Bien loin de nous réjouir des événements, disait-il à lord Stormont, l’ambassadeur anglais, nous les voyons avec quelque peine. Ce qui vous arrive en Amérique n’est de la convenance de personne. Je vois les suites de cette indépendance à laquelle aspirent vos colonies ; elles voudront avoir des flottes, et comme rien ne leur manque en fait de ressources, elles pourront tenir tête à toutes les marines de l’Europe ; elles seront en état de conquérir nos îles.

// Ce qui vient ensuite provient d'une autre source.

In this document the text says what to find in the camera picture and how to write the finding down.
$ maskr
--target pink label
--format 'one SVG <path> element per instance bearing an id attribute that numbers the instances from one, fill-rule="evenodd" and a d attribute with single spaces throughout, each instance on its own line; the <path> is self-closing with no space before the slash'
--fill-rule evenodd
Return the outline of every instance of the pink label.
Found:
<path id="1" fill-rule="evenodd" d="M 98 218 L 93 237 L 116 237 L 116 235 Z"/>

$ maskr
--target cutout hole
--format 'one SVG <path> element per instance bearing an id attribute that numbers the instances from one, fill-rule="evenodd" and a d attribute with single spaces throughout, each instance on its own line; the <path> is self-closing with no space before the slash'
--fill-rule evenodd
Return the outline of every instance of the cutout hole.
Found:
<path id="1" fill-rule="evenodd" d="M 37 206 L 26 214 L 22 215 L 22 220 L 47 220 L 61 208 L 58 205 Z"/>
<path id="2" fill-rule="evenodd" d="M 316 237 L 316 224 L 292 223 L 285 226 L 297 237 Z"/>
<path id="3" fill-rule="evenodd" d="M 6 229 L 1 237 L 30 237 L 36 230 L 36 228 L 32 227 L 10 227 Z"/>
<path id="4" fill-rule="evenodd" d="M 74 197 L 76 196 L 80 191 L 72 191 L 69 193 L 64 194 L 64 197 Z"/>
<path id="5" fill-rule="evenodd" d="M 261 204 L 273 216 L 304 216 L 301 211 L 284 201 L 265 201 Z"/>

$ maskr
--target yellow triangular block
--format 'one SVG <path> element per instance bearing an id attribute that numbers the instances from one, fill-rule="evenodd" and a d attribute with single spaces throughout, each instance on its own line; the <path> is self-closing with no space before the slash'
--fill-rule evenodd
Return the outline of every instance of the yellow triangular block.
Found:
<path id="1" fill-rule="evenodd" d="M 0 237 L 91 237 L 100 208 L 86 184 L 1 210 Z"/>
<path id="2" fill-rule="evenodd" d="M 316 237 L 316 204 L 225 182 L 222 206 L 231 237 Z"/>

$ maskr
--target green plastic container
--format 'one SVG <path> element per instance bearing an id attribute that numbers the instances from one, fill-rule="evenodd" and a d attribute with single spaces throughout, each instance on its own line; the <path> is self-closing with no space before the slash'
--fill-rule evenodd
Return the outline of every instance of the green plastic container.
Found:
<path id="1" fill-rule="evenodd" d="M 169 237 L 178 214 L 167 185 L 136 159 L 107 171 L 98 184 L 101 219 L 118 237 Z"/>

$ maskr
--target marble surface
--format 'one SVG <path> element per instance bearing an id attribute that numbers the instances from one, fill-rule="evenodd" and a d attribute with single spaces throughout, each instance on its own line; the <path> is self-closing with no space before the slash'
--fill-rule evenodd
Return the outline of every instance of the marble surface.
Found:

Je suis même convaincu qu’elles n’en resteront pas là, qu’avec le temps elles avanceront vers le sud, qu’elles en soumettront ou en chasseront les habitants, qu’enfin elles ne laisseront pas les puissances européennes occuper un pouce de terre en Amérique. Sans doute, ce n’est pas demain que se manifesteront ces conséquences ; ni vous, mylord, ni moi ne les verrons ; mais, pour être éloignées, elles n’en sont pas moins certaines. Une politique à courte vue peut se réjouir des maux d’une nation rivale, sans songer au delà de l’heure présente ; mais, pour qui voit plus loin et pèse l’avenir, ce qui se passe en Amérique est un événement fâcheux dont a sa part toute nation qui a des possessions dans le nouveau monde ; et c’est ainsi, je vous l’assure, que j’ai toujours considéré les choses[1].

  1. Raumer ; Die Vereinigten Staaten von N.-Amerika. Leipsig, 1845, t. I, p. 96.